Я молился про себя, чтобы мой шёпот не спугнул её. Чтобы она не заорала на все окрестности.
И помогло.
— Мириам… Примо Мириам, это ты?
Шорох в клетке прекратился. Я видел, как женщина пыталась улечься поудобнее и елозила тощей задницей по полу. Но, услышав голос, замерла.
— Мириам, это же ты, верно? Это — Иван. Аниран… Милих…
Только после этих слов я решился приблизиться достаточно близко. И в сгущающихся сумерках разглядел знакомые испуганные глаза.
Некрасивое грязное лицо и стрёмная стрижка делали измученную женщину совершенно непривлекательной. Но глаза, эти умные и когда-то решительные глаза, я узнал.

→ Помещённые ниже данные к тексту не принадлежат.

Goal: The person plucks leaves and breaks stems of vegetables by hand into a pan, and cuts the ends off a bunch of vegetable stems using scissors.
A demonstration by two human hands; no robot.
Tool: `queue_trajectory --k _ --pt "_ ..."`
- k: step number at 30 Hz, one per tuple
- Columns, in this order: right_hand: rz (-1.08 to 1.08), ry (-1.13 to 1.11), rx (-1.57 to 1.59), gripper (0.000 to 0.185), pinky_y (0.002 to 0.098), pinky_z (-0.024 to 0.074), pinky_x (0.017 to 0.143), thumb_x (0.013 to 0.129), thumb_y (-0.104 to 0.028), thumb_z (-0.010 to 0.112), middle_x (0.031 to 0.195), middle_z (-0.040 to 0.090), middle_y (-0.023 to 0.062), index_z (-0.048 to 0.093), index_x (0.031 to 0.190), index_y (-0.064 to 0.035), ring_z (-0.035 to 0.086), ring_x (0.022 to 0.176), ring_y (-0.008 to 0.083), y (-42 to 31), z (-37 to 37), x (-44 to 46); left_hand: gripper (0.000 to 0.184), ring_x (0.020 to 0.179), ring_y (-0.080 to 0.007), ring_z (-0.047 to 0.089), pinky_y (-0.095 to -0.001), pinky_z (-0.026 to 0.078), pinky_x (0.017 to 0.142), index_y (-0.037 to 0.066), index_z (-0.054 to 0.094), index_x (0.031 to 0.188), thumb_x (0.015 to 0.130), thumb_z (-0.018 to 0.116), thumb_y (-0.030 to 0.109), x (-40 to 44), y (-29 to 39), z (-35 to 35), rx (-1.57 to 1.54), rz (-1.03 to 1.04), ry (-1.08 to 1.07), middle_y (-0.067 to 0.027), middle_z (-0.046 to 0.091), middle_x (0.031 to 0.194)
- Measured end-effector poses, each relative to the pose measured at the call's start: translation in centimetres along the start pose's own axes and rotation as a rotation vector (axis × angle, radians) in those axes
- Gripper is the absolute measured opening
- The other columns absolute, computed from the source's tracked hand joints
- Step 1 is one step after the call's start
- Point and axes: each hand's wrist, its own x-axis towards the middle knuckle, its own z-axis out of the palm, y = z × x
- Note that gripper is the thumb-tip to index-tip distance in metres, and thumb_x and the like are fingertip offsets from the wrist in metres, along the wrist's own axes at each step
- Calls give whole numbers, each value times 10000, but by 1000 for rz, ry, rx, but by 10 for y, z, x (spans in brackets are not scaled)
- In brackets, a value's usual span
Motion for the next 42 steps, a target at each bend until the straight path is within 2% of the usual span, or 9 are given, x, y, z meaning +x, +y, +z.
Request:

Грязные пальцы сжали решётку, лицо просунулось сквозь прутья. Теперь не осталось никаких сомнений: это — она.
— Мириам… Мириам… Посмотри на меня. Это я — Иван. Помнишь меня? Узнаёшь?
Громкий всхлип едва не испортил всю малину. Женщина узнала меня. И не смогла сдержать эмоции. Хорошо хоть ладони вовремя спасли хозяйку и зажали её рот.
— Аниран, ты ли это? — сквозь слёзы произнёс слабый голос. Знакомый голос. — Нет, не верю. Не может быть. Что анирану здесь делать? Уйди, злой сон.